Chocolate cake with raspberries and butter cream on white table and dark backdrop. Piece of cake on a plate. Copy space.

How do you decorate a naked cake without frosting?

Layer cakes have always been a favorite of mine. There are many creative options, from choosing the flavors to decorating them, so there is plenty of scope for expression and creativity. My cake decorating style has changed as I have become a better baker. It is now simple, elegant, and chic.

Naked cakes are my favorite lately. The naked cake decorating style leaves the outside of the cake unadorned by using very thin frosting layers. You won’t notice the frosting as the cake layers are filled with it. Naked cakes are my favorite because they are easy to make and can be adapted easily by bakers who don’t have the time or patience for more complex cake decorating.

Step 1: Make the cake

You can use any recipe for naked cakes. You can use any cake recipe, yellowvanilla or chocolate cakes. All you need is a cake that’s sturdy enough to stack.

Your choice of cake will determine the final aesthetic, as it will be visible. For example, a chocolate cake will be a striking contrast with white icing. You can also color the layers with natural food dye to add your creativity.

These are two classic recipes that you can use as your base:

  • Golden Vanilla Cake
  • Chocolate Cake

The lemon cake was used in the below example. It was paired with blueberry filling to make a summer-inspired dessert.

You can use any size cake. Your naked cake can be made in 8″ or 9″ round pans – whatever size you prefer. You can also vary the number of layers. It is easy to make two, three, or four layers. If you have more than three layers, make sure to secure them with a cake dowel.

Step 2: Make the frosting

Naked cakes are easy to make for everyone, regardless of their skill level. They don’t need complex buttercreams such as Swiss and Italian Meringue. I use either simple vanilla buttercream frosting oder stabilized whipped cream for decorating naked cakes. You can use any frosting that is smooth, spreadable and holds its form. This Ermine Ice Cream is a great choice.

Whipping cream is not as stable as other frostings. Make sure to refrigerate your cake immediately after assembly. (Instant ClearJel may also stabilize whipped cream. For more information, see How do you whip cream.

Step 3: Filling the form (optional).

Although it is not necessary, adding a filling to a cake adds flavor. While I prefer berry fillings, curds are also good. Blueberry compote was used to fill the naked cake. You can use frosting instead if you don’t need a different filling.

After you have prepared the layers, frosting, filling and frosting of your cake, it’s time to assemble your cake and decorate it.

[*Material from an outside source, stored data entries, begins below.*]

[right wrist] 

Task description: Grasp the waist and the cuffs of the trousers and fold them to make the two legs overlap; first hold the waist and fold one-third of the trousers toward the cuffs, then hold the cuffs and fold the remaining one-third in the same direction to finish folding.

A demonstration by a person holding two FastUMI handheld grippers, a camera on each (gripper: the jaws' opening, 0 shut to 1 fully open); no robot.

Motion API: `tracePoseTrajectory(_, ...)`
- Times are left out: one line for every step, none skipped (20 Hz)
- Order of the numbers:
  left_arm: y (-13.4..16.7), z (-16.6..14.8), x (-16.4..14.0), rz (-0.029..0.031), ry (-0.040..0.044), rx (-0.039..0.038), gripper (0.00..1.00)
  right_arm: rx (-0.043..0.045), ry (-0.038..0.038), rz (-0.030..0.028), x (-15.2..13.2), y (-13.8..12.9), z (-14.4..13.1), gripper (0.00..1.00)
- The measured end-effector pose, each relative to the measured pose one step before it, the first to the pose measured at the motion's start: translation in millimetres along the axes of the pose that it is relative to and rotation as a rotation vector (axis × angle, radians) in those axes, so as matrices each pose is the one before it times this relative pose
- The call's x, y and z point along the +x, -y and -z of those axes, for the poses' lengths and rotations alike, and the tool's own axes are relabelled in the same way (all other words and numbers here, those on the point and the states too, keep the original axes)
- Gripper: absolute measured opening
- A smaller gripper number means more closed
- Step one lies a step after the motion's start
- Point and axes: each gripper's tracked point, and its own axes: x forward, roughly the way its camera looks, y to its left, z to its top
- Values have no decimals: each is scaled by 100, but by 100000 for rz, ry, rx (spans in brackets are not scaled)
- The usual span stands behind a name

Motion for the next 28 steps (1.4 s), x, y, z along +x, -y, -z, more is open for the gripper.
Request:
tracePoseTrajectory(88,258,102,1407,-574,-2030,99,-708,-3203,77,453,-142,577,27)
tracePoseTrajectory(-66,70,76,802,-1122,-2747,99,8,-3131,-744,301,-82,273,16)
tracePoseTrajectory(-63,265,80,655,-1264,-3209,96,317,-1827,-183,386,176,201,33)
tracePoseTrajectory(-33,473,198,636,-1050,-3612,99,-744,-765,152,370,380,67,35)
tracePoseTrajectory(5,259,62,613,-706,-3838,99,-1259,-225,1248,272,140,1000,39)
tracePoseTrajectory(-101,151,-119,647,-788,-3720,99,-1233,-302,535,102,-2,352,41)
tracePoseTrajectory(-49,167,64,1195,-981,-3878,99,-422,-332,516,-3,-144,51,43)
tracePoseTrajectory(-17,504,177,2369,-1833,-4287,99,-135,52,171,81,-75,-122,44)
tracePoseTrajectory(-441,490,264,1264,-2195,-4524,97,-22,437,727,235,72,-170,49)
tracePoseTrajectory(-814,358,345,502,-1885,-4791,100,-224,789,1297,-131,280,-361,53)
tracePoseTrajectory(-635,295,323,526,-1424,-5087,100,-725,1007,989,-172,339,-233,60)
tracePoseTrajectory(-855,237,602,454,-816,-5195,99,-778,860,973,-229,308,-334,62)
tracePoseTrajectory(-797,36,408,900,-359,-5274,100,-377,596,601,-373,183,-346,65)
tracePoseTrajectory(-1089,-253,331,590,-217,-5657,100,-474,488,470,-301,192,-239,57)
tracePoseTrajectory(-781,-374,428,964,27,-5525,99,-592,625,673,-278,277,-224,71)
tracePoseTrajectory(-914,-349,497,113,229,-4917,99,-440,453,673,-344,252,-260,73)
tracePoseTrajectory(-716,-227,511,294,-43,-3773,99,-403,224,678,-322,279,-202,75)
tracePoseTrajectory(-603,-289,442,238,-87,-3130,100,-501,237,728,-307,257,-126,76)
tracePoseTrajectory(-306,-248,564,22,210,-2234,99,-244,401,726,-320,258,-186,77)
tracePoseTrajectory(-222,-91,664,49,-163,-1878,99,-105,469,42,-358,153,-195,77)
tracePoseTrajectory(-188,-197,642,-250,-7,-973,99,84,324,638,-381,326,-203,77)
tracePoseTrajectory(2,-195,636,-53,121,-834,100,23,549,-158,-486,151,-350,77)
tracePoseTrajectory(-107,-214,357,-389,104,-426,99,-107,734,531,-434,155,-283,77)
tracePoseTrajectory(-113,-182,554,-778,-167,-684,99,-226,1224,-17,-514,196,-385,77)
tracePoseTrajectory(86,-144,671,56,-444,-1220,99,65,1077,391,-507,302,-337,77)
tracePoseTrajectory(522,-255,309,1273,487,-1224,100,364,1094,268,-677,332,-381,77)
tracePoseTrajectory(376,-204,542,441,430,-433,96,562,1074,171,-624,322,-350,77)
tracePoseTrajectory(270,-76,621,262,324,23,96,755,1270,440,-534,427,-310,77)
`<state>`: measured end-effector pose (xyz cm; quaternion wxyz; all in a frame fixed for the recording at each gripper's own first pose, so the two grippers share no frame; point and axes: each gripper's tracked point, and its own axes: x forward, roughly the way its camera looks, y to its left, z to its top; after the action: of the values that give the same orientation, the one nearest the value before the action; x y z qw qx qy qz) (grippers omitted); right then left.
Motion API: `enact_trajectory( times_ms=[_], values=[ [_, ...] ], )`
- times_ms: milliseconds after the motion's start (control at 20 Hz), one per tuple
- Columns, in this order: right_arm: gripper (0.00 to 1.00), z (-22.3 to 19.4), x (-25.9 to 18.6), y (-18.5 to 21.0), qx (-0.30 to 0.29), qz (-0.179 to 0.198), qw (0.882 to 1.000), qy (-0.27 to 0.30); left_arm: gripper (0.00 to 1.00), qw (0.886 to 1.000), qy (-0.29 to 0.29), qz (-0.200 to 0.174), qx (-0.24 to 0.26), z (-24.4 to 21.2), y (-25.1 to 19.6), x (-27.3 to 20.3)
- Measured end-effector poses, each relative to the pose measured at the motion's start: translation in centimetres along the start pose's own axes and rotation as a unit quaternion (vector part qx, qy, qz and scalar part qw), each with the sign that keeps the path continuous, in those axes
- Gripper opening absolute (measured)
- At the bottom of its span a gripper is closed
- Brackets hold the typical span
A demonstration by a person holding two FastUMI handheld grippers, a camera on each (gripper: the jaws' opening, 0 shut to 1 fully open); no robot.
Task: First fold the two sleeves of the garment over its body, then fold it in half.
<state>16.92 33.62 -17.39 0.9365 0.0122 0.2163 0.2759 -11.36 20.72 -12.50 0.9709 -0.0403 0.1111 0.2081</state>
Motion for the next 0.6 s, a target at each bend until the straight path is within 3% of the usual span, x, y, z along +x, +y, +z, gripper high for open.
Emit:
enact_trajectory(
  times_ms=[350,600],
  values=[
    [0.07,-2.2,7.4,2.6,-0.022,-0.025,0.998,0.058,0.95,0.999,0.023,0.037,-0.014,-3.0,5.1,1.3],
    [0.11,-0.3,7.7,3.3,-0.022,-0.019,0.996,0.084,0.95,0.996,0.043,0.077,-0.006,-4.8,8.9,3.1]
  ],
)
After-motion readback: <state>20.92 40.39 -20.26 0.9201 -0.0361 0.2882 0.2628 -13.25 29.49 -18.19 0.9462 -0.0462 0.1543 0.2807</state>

Step 4: Assemble the layer cake

You’ll need:

  • Three layers of cake, or two to four layers.
  • One batch of frosting
  • Filling: About 1 cup (use less filling to make two layers and more for four).
  • Revolving cake stand
  • Offset spatula
  • Cake board (also known by the term cake round)
  • Pastry bag with a large round tip
  • Bench scraper
  • Optional decorations such as fresh flowers and berries

Begin by leveling the cake layers. You can use a cake leveler to remove the tops of the layers. You can also use cake strips to smoothen the tops of your cake after baking. As described in this how do you bake cake evenly post.

Place one layer of the cake on a cake board. Place the cake board on top of a revolving stand.

Half a cup frosting should be put into a pastry bag. A 1″ border should be pounded around the cake. This will act as a dam to hold your filling in its place. Place about 1/2 cup of the filling in the center well. Use an offset spatula to smoothen the mixture. Spread frosting on top of the cake layer if you don’t use filling.

Add about 1/2 cup buttercream to the top of the filling and mix well. You don’t need to make it perfect.

Layer another cake, and then repeat the steps above until you have reached the final cake layer.

Buttercream – Crumb coat all cakes with a thin layer. Because naked cakes are all about the simplicity of the frosting, you will want a thin layer of frosting. Make sure that the frosting is not too thick. Use the offset spatula to smoothen as much as possible.

Next, add a thin layer of buttercream. You can smoothen the frosting with a large offset or angled spatula. Then rotate the cake by using the revolving stand. To smoothen the frosting, you can also use a bench Scraper.

It is better to begin with more frosting than what you actually need. As you add more frosting, it will thin the frosting. It’s better to have more frosting than you need to correct any mistakes. Continue smoothing out frosting until you are satisfied with your design. Your final layer may be thin enough to allow a little bit of cake through or thick enough that the entire cake can be seen. You can use your imagination here!

Don’t worry about getting a perfect finish. Rustic naked cakes are beautiful because they can be imperfectly beautiful.

Step 5: Finishing touches

The best thing about naked cakes? They are easy to decorate. Finish your lightly frosted cake by topping it with fresh berries and a dusting of confectioners sugar. You can finish a naked cake with chocolate drippings, chocolate drippings, or simple piped Buttercream borders.